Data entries
★ ★ ★ ★ ★ ★ ★
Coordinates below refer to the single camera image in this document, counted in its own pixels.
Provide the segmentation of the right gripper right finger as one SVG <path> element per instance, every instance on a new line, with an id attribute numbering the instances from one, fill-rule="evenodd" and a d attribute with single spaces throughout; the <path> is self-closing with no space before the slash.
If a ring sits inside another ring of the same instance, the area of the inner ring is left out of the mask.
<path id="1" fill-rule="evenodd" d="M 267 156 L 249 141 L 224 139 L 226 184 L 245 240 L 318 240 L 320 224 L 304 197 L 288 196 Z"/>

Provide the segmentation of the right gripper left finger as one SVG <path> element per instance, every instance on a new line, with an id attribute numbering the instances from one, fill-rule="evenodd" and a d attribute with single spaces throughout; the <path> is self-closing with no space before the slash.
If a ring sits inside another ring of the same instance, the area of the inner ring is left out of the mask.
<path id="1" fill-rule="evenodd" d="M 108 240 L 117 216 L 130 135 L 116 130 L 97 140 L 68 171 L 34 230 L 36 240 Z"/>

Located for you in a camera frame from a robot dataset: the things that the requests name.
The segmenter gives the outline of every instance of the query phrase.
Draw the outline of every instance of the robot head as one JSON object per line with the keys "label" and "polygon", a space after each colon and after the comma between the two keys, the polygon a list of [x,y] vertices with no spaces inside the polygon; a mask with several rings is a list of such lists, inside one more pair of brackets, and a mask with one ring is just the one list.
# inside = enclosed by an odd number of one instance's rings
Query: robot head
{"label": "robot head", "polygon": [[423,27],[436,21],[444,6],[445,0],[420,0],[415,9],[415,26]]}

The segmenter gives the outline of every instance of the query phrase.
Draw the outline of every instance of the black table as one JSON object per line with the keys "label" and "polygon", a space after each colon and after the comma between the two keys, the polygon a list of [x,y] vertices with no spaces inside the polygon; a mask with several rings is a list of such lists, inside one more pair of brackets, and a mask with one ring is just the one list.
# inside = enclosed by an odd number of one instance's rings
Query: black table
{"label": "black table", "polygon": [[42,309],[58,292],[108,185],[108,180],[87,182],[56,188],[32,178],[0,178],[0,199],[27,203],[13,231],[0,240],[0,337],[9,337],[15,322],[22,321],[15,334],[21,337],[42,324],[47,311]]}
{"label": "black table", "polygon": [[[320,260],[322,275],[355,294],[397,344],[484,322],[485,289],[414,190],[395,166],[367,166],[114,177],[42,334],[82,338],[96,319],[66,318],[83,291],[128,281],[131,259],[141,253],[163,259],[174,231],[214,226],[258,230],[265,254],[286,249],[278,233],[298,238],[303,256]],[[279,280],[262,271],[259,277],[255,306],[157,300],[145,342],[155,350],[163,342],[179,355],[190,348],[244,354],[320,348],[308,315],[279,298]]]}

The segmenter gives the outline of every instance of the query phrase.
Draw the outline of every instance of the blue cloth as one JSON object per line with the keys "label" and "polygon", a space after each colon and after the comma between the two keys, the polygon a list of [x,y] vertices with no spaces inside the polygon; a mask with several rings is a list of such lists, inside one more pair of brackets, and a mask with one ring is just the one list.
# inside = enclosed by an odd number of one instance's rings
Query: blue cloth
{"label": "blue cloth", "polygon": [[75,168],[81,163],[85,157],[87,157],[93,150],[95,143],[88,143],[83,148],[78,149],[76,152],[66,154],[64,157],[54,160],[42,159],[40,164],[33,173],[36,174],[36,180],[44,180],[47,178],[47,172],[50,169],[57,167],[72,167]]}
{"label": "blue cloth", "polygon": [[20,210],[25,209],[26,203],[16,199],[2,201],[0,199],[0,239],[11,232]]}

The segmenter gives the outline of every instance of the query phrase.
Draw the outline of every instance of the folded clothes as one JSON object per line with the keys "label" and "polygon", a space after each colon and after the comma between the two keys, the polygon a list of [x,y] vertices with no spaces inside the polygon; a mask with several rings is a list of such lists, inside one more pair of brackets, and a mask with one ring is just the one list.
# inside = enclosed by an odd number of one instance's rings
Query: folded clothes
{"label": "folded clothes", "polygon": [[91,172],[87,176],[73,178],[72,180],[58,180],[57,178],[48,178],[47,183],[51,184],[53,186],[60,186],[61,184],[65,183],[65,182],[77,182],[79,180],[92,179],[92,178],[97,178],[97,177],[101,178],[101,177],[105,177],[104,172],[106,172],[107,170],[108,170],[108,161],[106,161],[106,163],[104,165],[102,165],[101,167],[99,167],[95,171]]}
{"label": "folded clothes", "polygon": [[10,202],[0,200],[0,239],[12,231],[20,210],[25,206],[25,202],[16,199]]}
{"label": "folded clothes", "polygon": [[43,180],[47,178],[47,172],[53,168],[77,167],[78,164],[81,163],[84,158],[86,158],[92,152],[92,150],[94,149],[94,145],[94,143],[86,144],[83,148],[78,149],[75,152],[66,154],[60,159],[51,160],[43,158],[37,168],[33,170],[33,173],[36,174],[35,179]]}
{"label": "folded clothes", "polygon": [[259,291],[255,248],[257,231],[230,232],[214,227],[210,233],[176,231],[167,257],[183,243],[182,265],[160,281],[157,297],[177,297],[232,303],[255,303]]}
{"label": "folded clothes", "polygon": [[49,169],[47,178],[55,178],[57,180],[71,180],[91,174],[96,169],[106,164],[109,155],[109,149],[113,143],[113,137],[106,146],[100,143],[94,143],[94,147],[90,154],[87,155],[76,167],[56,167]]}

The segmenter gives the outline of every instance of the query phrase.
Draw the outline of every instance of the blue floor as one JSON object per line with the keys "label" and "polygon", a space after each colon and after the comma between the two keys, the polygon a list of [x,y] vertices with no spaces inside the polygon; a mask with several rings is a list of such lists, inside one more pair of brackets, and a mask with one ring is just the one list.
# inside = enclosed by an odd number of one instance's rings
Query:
★ ★ ★ ★ ★ ★ ★
__WHAT TO WORK ON__
Every line above that contains the word "self" should be reported.

__ANSWER TO THE EXERCISE__
Provide the segmentation of the right gripper right finger as one SVG <path> element per instance, every instance on a new line, with an id attribute numbering the instances from one, fill-rule="evenodd" and a d attribute with single spaces throughout; the <path> is self-closing with no space before the slash.
Provide the segmentation of the right gripper left finger as one SVG <path> element per instance, every instance on a new line, with an id attribute numbering the instances from one, fill-rule="evenodd" and a d attribute with single spaces throughout; the <path> is self-closing with no space before the slash.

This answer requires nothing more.